Green Lantern: Emerald Knights
DC Comics goes through stretches where Green Lantern is a second-tier hero; then there are stretches like now where he’s as popular among readers and creators as Batman and Superman. As a result, the best-known version of Green Lantern—cocky test pilot Hal Jordan—has had a tangled history, including lengthy stints as a villain and a corpse. The direct-to-video animated feature Green Lantern: Emerald Knights avoids the complicated mess that is Hal Jordan by ignoring it altogether. Jordan appears throughout the movie—voiced by Nathan Fillion, whom many fans wanted to play Green Lantern in the new live-action film—but only as part of a framing device that sees Jordan telling stories of the Green Lantern Corps to new recruit Arisia Rrab, voiced by Elisabeth Moss. Emerald Knights is more about “Green Lantern” as a concept than Green Lantern as a character.

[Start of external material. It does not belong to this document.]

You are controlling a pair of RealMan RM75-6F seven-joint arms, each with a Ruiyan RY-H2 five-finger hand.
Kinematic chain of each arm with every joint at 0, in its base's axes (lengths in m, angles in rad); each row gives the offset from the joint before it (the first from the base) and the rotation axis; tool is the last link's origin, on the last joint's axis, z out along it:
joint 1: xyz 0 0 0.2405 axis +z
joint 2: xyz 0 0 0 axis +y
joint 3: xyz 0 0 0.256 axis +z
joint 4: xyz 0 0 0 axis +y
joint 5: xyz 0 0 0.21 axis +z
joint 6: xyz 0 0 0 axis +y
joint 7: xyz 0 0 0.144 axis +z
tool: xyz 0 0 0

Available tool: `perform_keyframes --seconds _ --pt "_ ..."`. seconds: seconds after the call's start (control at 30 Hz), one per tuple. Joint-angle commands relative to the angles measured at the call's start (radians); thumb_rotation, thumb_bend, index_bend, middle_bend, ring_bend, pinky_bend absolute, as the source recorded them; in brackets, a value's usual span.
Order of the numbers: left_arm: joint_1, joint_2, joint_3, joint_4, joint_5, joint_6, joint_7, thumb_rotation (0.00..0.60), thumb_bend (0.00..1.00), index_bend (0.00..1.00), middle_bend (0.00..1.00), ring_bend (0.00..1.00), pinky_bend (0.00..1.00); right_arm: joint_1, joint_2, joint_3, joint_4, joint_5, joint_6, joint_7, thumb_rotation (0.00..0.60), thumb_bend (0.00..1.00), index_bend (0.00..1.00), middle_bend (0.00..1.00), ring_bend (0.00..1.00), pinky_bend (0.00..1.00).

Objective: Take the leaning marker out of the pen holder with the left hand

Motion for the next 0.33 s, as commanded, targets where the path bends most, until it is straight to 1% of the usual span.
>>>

These DC Animated features have found it useful to fold multiple stories into a single movie, and it helps that the stories in Emerald Knights are fairly strong. While the Corps waits for an attack by its arch-nemesis Krona, Jordan and his colleagues tell Arisia how The Guardians Of The Galaxy first gave power rings to four brave souls, to help bring order to a chaotic universe. They also talk about the grueling basic training that the hulking Kilowog endured, the poignant mission that the warrior Laira took to her destroyed homeworld, the strange case of the beast who challenged the mysterious Mogo to a fight, and the last days of Jordan’s predecessor, Abin Sur. Some of these stories are funny—like the tale of Mogo, based on a classic six-pager by Alan Moore and Dave Gibbons—and some are more dramatic. All are intended to define the courage of a Green Lantern in the face of some of the galaxy’s most extreme threats.
The minimal presence of Hal Jordan works against Emerald Knights, since he’s traditionally been our entry point into understanding The Guardians’ larger machinations. Also, the action-heavy stories make the movie clangy and explode-y, without enough of the character-driven scenes that have made some of the other DC Animated films effective. Still, scattered moments here run a little deeper, like Laira fighting while surrounded by holograms of her childhood, or Abin Sur learning that his friend Sinestro will one day foil the Guardians’ philosophy of intergalactic policing. Emerald Knights is hit-and-miss as a superhero movie, but it works as a series of illustrated policy debates on how best to serve the cause of life itself, and how the job of preserving peace is bigger than just one man.
Key features: A highly pretentious half-hour examination of the concept of “bravery,” a much more convincing 20-minute look at how writer Geoff Johns has changed the Green Lantern character, a commentary track by Johns and DC honcho Dan DiDio, plus further featurettes and bonus cartoons.